Maybe they don't land that way with you, but the spectrum of the audience here
is pretty broad, and it's best to just omit things that predictably activate
major subsets. Given that such remarks are cheap and mechanical, adding no
information, it improves the signal/noise ratio to take them out anyhow. To me
it seems clear how much better the GP comment reads without the first bit—how
much more visible the actual point becomes.

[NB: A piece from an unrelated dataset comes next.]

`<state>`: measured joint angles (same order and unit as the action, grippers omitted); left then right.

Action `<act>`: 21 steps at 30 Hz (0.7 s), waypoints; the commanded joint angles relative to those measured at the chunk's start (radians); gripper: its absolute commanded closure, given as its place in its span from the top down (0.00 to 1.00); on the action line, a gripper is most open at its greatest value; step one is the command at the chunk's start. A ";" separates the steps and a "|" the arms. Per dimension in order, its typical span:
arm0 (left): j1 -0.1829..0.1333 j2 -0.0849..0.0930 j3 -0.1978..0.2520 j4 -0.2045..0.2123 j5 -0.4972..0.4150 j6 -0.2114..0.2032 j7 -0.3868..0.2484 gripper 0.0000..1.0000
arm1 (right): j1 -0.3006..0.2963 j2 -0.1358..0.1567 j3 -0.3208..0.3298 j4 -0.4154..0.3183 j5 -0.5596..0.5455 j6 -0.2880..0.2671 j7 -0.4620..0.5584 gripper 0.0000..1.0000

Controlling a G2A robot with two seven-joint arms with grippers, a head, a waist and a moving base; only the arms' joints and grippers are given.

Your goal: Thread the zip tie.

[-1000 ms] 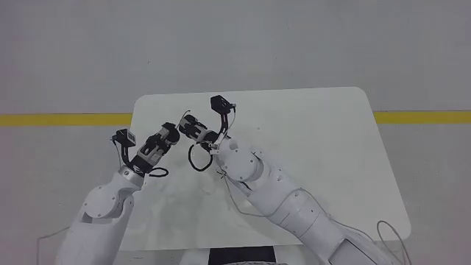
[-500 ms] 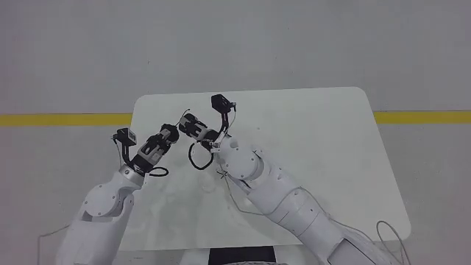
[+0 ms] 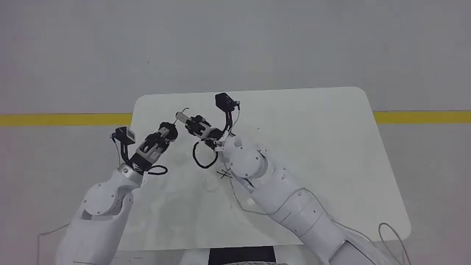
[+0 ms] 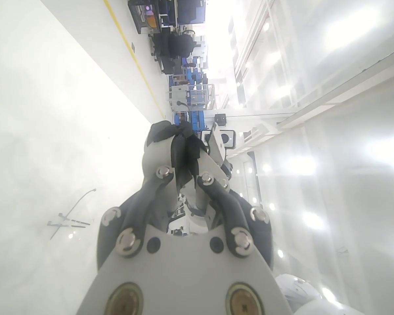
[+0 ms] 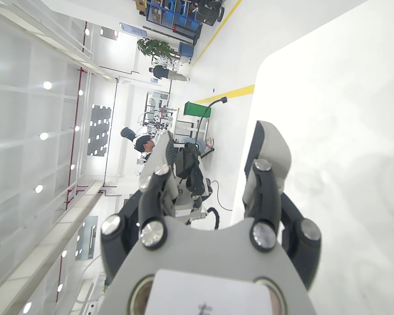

Emotional color is welcome in HN comments, but reflexive indignation is a
different thing. For the sake of the commons here, we all need to work on
containing the petty anger that flares up instantly and is all too easy to
vent onto the internet.

------
quotemstr
As a practical matter, it is not _possible_ to prohibit the use of an
algorithm, and any attempt to do so will cause more harm than anything that
algorithm might possibly do.

That we're even talking about restricting tech that tells us true things about
the world indicates that the level of internal contradiction in the standard
worldview has reached an unacceptable level. Only a bankrupt and illegitimate
philosophy needs to prop itself up with censorship and bans on true
statements.

You can't hold back progress, but you do have a choice between sticking your
head in the sand and facing the technological change head-on and making the
most of it.

> AI Now

Oh, this is AI Now. The article makes sense now. This organization isn't a
research group. It's a political advocacy organization dressed up as a
research group. All they do is put an "AI" spin on the standard tech-activist
political agenda. You don't have to actually read any of their papers, since
the conclusion is always the same: _they_ get to decide what technology _you_
can use.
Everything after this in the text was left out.